▼

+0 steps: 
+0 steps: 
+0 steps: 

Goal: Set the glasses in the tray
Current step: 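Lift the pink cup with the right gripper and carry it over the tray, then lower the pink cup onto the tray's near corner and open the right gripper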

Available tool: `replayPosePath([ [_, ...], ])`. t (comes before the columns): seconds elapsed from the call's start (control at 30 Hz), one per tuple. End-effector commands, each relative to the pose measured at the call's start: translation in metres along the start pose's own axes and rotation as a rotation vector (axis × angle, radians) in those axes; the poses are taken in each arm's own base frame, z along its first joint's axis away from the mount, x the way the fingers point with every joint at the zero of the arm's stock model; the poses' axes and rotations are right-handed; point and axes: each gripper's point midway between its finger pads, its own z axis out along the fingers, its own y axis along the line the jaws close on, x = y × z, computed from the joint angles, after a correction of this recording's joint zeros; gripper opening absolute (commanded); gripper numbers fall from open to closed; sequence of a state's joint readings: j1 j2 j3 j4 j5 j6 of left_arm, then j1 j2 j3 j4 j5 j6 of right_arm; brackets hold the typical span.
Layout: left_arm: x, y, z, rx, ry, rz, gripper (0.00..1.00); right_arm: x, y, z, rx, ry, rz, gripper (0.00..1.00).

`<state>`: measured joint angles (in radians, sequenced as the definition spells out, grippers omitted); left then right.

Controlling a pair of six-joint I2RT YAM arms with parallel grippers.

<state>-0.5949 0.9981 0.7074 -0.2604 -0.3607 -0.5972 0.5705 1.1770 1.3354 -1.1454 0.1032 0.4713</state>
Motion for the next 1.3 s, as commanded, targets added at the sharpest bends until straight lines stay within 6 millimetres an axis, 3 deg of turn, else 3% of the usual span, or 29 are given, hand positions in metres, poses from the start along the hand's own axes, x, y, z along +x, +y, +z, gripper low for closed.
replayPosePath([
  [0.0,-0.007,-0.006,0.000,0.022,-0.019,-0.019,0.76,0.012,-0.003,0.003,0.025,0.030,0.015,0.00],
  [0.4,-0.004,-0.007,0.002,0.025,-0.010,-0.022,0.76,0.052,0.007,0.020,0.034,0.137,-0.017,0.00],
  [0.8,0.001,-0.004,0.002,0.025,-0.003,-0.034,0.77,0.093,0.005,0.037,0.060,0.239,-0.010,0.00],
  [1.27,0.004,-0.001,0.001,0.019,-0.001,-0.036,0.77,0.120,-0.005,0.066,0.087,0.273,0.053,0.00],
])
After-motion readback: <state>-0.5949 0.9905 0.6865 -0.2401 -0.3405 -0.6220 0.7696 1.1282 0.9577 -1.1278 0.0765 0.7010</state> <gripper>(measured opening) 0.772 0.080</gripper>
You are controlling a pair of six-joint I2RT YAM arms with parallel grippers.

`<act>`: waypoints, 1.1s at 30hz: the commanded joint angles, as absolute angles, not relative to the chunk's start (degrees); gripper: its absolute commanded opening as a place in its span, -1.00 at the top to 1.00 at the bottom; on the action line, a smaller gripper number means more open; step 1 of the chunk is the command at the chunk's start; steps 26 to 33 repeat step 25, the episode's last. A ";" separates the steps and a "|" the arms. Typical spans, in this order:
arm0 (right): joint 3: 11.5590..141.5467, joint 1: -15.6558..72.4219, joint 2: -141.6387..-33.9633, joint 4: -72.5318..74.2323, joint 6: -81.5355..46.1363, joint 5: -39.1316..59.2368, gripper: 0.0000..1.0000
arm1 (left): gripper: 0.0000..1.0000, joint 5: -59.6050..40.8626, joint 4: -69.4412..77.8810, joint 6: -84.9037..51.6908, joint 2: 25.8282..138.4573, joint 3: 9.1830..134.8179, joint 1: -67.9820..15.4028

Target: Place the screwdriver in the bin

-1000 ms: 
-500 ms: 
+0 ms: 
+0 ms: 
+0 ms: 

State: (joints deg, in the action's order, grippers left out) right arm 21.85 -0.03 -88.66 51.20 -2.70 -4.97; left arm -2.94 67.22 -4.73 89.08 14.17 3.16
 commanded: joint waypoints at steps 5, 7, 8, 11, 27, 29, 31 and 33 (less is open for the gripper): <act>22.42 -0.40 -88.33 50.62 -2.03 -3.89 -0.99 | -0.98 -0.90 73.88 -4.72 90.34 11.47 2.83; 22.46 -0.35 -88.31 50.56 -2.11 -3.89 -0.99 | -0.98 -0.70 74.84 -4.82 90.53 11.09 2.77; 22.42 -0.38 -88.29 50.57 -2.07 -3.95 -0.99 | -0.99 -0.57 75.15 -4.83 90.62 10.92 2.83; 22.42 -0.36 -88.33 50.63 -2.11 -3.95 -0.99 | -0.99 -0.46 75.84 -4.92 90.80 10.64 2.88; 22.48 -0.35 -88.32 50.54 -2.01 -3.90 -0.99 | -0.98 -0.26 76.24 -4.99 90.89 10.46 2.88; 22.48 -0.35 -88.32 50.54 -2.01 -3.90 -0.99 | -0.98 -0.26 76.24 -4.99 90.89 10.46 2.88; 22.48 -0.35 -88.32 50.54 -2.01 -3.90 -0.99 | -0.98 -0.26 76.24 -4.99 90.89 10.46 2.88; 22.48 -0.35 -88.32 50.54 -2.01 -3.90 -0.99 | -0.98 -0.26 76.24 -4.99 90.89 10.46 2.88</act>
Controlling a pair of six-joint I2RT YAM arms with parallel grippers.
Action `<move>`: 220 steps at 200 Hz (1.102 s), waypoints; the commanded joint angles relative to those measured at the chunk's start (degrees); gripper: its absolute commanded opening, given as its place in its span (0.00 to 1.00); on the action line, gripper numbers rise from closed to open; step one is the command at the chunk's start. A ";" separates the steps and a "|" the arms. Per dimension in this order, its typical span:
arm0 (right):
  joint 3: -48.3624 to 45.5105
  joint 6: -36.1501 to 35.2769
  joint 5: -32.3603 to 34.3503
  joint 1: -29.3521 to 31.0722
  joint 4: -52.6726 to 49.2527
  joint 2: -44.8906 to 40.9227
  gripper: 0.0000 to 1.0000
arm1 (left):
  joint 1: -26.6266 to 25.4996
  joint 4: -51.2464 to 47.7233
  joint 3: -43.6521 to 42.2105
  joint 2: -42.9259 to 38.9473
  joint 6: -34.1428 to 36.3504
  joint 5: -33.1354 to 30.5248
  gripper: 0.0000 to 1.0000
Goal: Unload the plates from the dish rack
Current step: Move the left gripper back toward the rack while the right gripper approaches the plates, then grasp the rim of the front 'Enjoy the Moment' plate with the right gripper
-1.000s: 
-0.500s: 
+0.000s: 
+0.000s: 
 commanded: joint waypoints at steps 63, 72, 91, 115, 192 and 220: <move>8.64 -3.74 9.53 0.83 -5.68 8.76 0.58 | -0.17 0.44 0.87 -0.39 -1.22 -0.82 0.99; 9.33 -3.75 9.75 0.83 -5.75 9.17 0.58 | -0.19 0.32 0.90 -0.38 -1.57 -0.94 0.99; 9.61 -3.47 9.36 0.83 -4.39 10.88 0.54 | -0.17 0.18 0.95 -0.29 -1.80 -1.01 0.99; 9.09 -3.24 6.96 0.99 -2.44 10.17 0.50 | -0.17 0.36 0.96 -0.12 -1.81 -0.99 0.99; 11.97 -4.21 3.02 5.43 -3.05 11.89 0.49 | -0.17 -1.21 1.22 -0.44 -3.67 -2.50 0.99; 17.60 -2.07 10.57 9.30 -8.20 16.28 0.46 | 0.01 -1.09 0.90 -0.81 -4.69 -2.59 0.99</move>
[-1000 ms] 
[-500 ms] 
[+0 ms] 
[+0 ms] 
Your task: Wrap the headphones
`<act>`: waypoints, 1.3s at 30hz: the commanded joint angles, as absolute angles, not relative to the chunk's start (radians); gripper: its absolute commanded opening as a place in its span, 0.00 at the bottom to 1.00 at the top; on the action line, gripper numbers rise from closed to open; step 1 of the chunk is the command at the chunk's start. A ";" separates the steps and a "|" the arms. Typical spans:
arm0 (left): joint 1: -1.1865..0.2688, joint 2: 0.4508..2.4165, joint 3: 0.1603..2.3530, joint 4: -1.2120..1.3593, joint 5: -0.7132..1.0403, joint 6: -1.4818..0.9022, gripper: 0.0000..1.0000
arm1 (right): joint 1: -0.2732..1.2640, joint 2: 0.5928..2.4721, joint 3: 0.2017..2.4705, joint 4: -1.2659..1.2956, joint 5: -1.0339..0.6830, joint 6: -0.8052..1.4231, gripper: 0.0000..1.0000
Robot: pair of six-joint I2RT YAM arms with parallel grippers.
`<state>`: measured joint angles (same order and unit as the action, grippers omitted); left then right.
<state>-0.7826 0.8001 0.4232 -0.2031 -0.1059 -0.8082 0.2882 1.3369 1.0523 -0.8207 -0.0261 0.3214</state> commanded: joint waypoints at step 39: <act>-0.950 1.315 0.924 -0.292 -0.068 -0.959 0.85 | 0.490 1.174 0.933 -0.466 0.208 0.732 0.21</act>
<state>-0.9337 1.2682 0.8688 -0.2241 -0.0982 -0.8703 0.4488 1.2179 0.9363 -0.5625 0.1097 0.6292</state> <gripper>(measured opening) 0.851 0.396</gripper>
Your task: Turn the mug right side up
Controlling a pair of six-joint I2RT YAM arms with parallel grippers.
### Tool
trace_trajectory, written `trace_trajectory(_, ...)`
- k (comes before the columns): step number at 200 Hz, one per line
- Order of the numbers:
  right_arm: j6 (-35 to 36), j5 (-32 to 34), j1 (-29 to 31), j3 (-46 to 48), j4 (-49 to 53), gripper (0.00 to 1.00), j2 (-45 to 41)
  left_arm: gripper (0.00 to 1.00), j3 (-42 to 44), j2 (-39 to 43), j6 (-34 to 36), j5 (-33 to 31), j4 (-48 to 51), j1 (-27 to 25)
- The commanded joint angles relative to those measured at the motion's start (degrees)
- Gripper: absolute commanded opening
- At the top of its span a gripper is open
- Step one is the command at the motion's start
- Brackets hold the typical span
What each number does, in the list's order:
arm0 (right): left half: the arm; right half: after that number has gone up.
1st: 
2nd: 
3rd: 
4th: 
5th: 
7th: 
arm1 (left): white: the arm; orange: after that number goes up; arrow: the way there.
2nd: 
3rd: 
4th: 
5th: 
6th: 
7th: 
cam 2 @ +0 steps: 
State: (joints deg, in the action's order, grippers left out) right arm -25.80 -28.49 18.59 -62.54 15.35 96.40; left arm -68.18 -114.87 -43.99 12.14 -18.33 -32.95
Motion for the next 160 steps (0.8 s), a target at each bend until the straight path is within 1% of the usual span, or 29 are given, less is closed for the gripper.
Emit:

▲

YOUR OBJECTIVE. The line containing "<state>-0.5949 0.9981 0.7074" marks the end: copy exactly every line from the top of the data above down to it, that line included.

EXPECTED ANSWER.
+0 steps: 
+0 steps: 
+0 steps: 

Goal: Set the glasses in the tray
Current step: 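Lift the pink cup with the right gripper and carry it over the tray, then lower the pink cup onto the tray's near corner and open the right gripper
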
Available tool: `replayPosePath([ [_, ...], ])`. t (comes before the columns): seconds elapsed from the call's start (control at 30 Hz), one per tuple. End-effector commands, each relative to the pose measured at the call's start: translation in metres along the start pose's own axes and rotation as a rotation vector (axis × angle, radians) in those axes; the poses are taken in each arm's own base frame, z along its first joint's axis away from the mount, x the way the fingers point with every joint at the zero of the arm's stock model; the poses' axes and rotations are right-handed; point and axes: each gripper's point midway between its finger pads, its own z axis out along the fingers, its own y axis along the line the jaws close on, x = y × z, computed from the joint angles, after a correction of this recording's joint zeros; gripper opening absolute (commanded); gripper numbers fall from open to closed; sequence of a state's joint readings: j1 j2 j3 j4 j5 j6 of left_arm, then j1 j2 j3 j4 j5 j6 of right_arm; brackets hold the typical span.
Layout: left_arm: x, y, z, rx, ry, rz, gripper (0.00..1.00); right_arm: x, y, z, rx, ry, rz, gripper (0.00..1.00).

`<state>`: measured joint angles (in radians, sequenced as the definition spells out, grippers omitted); left then right.

Controlling a pair of six-joint I2RT YAM arms with parallel grippers.

<state>-0.5949 0.9981 0.7074 -0.2604 -0.3607 -0.5972 0.5705 1.1770 1.3354 -1.1454 0.1032 0.4713</state>

Nothing else goes in the answer.